WHAT TO WORK ON =>
Retype the data below in full, keeping every character as it is.

RECORDED INFORMATION =>
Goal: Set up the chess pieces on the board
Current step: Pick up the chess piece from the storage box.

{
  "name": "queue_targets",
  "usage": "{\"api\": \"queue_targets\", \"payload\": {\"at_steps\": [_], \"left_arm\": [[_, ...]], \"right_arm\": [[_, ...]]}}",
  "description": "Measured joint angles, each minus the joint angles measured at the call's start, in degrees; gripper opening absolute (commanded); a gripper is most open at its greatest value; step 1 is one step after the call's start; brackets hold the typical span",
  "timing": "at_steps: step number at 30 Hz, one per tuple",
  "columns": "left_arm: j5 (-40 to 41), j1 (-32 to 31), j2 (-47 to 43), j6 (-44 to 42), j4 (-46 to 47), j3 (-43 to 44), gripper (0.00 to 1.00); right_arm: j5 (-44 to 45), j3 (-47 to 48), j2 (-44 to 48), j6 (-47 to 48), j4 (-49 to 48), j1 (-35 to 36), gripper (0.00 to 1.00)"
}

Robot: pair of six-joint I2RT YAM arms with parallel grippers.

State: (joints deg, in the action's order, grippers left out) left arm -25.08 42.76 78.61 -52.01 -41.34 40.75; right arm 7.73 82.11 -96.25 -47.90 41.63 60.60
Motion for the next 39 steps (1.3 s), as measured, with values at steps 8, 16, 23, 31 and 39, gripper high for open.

RESPONSE =>
Goal: Set up the chess pieces on the board
Current step: Pick up the chess piece from the storage box.

{
  "name": "queue_targets",
  "usage": "{\"api\": \"queue_targets\", \"payload\": {\"at_steps\": [_], \"left_arm\": [[_, ...]], \"right_arm\": [[_, ...]]}}",
  "description": "Measured joint angles, each minus the joint angles measured at the call's start, in degrees; gripper opening absolute (commanded); a gripper is most open at its greatest value; step 1 is one step after the call's start; brackets hold the typical span",
  "timing": "at_steps: step number at 30 Hz, one per tuple",
  "columns": "left_arm: j5 (-40 to 41), j1 (-32 to 31), j2 (-47 to 43), j6 (-44 to 42), j4 (-46 to 47), j3 (-43 to 44), gripper (0.00 to 1.00); right_arm: j5 (-44 to 45), j3 (-47 to 48), j2 (-44 to 48), j6 (-47 to 48), j4 (-49 to 48), j1 (-35 to 36), gripper (0.00 to 1.00)"
}

Robot: pair of six-joint I2RT YAM arms with parallel grippers.

State: (joints deg, in the action's order, grippers left out) left arm -25.08 42.76 78.61 -52.01 -41.34 40.75; right arm 7.73 82.11 -96.25 -47.90 41.63 60.60
Motion for the next 39 steps (1.3 s), as measured, with values at steps 8, 16, 23, 31 and 39, gripper high for open.

Nothing more will be written for this answer.